Regardless of these circumstances, Sally and Betty became friends and even lived together for six weeks while their husbands were on a “shakedown cruise” on the Lewis before departing for the Pacific in November 1944. Once John was deployed, Sally returned to McKeesport and to work.

  Like all the other women whose responsibilities expanded to include outside-the-home employment, Sally worked in the years before and after her marriage to John. She remembers that “life was reshaped to fit [our] working hours,” and John comments on seeing female welders in the navy yard for the first time as “something unheard of!”

  Sally’s first position at U.S. Steel in the employment office required her to ID all the workers in the mill. She created plastic-encased badges that featured each worker’s photo, name and department. In addition, she made a plastic pendant of sorts with a tiny photo of her “Jack” that she wore as a necklace. The identification system was new to the company and to the McKeesport area. “We didn’t know fear growing up,” Sally recalls, but with the attack on Pearl Harbor and the widespread concern it created, security was an issue.

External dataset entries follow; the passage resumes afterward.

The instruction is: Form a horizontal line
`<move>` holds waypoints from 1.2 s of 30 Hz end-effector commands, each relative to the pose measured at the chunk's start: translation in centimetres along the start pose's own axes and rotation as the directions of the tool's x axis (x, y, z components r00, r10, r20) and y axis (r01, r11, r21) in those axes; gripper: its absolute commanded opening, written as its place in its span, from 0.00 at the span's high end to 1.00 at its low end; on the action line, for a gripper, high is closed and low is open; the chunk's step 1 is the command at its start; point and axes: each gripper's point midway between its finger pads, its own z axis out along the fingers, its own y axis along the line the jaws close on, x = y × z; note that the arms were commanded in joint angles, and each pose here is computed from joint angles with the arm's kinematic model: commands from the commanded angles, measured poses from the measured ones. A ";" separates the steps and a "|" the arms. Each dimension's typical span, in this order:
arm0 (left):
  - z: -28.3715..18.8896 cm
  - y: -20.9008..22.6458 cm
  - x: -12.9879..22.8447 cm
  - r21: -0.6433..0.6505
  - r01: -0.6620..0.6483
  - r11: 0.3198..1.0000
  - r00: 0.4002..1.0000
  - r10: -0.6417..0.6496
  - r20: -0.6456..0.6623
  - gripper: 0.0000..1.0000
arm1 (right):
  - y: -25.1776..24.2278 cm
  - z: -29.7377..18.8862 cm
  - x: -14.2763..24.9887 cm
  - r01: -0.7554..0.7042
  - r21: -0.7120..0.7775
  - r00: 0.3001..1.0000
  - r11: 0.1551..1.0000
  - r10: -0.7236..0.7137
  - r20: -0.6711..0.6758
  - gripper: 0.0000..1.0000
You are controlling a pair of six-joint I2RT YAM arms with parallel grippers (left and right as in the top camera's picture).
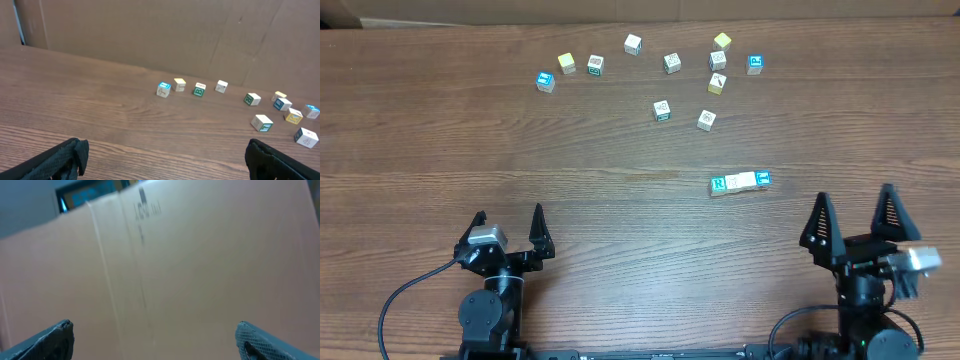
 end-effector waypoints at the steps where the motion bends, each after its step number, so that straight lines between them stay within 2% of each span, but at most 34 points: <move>1: 0.0 0.0 -0.1 0.004 -0.022 1.000 1.000 0.022 0.007 0.00 | -0.6 -0.2 2.0 -0.005 0.010 0.999 1.000 0.005 -0.044 0.00; 12: 0.0 0.0 -0.1 0.003 -0.022 1.000 1.000 0.022 0.007 0.00 | -2.9 -1.1 7.8 -0.027 0.084 0.978 0.996 0.044 -0.202 0.00; 19: 0.0 0.0 -0.1 0.004 -0.021 1.000 1.000 0.021 0.007 0.00 | -3.4 -1.7 10.0 0.118 0.066 0.948 0.991 -0.092 -0.304 0.00; 25: 0.0 0.0 -0.1 0.003 -0.022 1.000 1.000 0.022 0.007 0.00 | -3.9 -2.8 12.8 0.304 -0.009 0.861 0.953 -0.279 -0.425 0.00; 36: 0.0 0.0 -0.1 0.003 -0.022 1.000 1.000 0.022 0.007 0.00 | -5.3 -3.1 12.9 0.340 0.055 0.849 0.939 -0.282 -0.446 0.00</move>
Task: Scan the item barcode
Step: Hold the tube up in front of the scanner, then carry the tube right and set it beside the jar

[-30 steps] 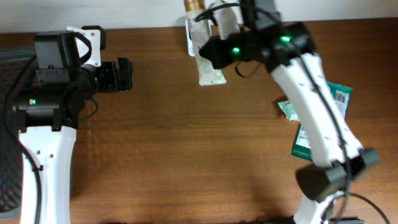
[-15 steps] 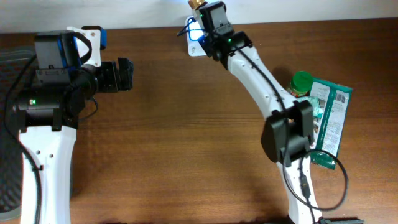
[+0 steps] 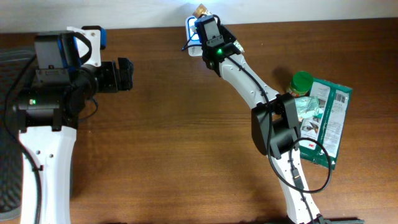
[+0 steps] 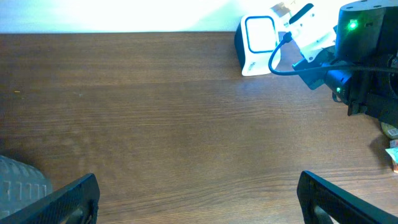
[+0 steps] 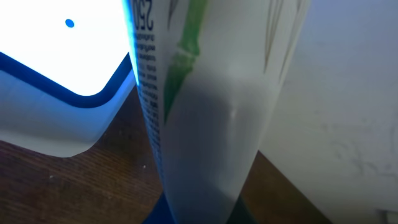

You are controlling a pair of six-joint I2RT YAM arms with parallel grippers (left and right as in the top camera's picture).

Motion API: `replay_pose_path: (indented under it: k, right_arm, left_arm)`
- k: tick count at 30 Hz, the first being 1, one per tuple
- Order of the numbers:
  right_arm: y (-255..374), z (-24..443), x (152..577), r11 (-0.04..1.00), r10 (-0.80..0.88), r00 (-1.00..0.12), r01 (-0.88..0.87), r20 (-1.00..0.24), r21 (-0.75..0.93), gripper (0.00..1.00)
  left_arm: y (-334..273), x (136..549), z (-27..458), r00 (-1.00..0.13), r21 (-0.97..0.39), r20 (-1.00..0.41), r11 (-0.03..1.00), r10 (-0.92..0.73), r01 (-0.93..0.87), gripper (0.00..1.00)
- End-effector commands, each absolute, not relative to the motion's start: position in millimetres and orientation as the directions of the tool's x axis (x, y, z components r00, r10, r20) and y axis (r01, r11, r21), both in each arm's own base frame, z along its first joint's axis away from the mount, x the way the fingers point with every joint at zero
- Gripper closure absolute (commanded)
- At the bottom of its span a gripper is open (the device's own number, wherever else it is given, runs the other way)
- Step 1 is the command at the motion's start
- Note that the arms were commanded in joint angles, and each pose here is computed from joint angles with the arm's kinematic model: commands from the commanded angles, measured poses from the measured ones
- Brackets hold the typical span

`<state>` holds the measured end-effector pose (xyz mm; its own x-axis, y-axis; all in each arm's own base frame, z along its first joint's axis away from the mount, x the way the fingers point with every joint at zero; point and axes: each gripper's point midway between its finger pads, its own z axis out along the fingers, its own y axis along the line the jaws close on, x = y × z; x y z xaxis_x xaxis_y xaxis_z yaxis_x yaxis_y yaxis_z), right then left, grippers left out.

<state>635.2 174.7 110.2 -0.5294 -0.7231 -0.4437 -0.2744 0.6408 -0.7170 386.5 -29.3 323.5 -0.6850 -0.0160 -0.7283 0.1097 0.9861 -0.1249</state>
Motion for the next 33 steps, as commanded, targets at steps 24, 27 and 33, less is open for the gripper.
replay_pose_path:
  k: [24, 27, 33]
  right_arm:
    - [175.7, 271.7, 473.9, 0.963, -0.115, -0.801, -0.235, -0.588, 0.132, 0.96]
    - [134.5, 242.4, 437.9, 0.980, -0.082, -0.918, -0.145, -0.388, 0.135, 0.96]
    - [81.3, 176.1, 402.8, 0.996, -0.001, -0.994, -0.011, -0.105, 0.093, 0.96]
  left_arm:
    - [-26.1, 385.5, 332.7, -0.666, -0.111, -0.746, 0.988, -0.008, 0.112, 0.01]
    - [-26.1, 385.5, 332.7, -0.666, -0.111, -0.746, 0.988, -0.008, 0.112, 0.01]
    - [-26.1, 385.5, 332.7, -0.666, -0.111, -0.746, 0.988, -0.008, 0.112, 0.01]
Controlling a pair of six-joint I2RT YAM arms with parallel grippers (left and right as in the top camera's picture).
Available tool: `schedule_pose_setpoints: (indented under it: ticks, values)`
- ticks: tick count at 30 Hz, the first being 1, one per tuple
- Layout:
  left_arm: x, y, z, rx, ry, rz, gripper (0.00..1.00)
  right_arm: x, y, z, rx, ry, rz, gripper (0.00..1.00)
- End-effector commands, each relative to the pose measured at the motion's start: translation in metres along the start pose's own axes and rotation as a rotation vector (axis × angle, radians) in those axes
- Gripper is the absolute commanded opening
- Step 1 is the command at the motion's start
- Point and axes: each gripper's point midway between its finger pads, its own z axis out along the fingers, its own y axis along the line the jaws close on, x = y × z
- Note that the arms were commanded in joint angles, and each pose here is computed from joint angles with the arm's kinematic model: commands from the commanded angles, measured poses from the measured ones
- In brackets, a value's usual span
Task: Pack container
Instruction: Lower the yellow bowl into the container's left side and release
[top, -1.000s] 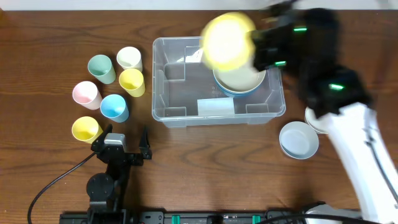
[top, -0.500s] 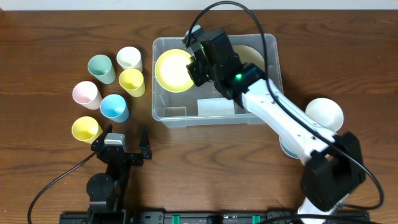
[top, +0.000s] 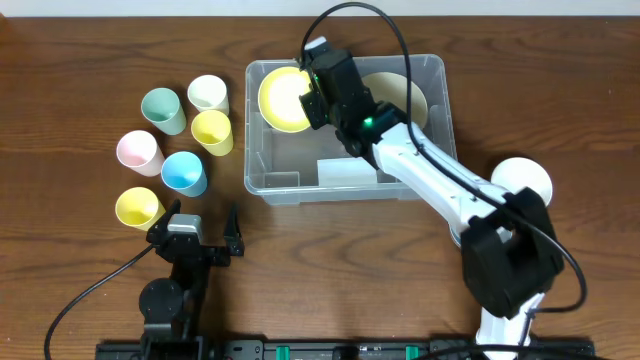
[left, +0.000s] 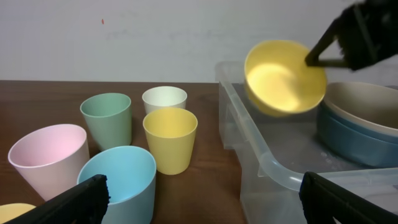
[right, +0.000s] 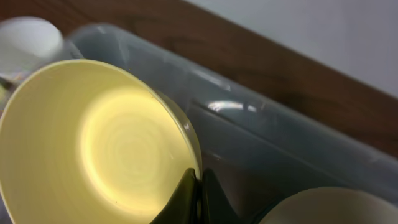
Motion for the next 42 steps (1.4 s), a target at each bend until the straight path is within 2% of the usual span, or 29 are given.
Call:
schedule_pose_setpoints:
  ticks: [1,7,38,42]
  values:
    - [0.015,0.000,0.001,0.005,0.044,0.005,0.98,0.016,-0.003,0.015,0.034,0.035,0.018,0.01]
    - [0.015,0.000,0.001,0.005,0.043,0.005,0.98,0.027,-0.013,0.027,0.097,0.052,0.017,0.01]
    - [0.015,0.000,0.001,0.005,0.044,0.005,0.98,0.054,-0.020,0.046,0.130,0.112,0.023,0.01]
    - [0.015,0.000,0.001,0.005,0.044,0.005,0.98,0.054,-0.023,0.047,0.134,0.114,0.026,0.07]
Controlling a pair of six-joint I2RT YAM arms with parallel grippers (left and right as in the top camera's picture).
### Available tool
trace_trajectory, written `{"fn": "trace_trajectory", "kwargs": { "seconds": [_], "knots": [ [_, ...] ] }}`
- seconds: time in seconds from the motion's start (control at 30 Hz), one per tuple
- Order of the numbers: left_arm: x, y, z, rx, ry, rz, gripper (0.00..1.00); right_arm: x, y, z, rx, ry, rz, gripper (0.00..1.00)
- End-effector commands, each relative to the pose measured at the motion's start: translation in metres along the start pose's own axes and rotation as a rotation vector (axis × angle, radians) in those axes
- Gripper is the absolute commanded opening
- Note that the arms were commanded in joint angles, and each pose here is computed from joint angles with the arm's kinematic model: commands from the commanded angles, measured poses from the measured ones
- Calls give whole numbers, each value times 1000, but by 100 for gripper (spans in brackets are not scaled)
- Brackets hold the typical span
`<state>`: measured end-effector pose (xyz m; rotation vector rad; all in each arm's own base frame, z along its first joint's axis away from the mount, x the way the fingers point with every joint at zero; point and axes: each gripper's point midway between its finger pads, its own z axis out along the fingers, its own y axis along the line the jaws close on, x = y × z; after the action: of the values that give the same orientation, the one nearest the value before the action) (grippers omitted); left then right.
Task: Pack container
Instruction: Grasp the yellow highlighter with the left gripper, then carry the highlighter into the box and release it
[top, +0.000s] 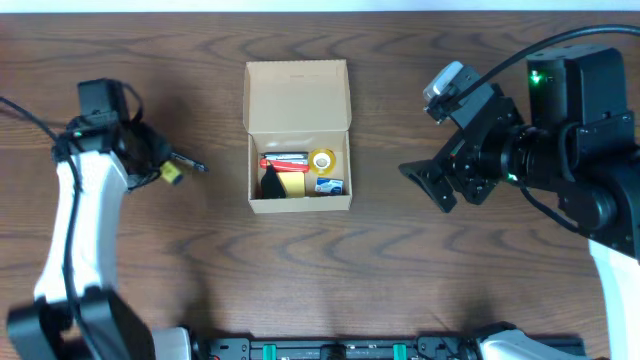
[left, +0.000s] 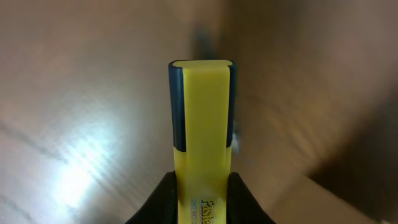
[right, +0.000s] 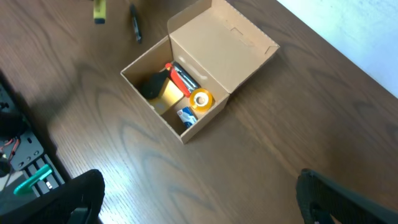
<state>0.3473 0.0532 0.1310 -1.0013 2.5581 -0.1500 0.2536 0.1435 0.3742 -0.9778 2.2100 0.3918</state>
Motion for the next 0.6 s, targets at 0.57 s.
{"fn": "trace_trajectory", "kwargs": {
  "seconds": [0.57],
  "knots": [
    [179,-182,-36,456,-138,1893,6,-1,2,-1,-12,-7,-9,99]
  ]
}}
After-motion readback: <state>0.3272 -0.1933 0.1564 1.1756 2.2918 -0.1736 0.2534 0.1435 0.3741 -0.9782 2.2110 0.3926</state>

  In a role unimaginable before the war, a female worker welds a beam at the U.S. Steel Homestead Works, January 1945. William J. Gaughan Collection, University of Pittsburgh.

  Both Jones and Laughlin Steel Corporation and U.S. Steel Corporation vastly expanded their Pittsburgh facilities in order to meet military demand. The Homestead Works, shown above, was expanded, somewhat controversially, through the demolition of a nearby neighborhood. William J. Gaughan Collection, University of Pittsburgh.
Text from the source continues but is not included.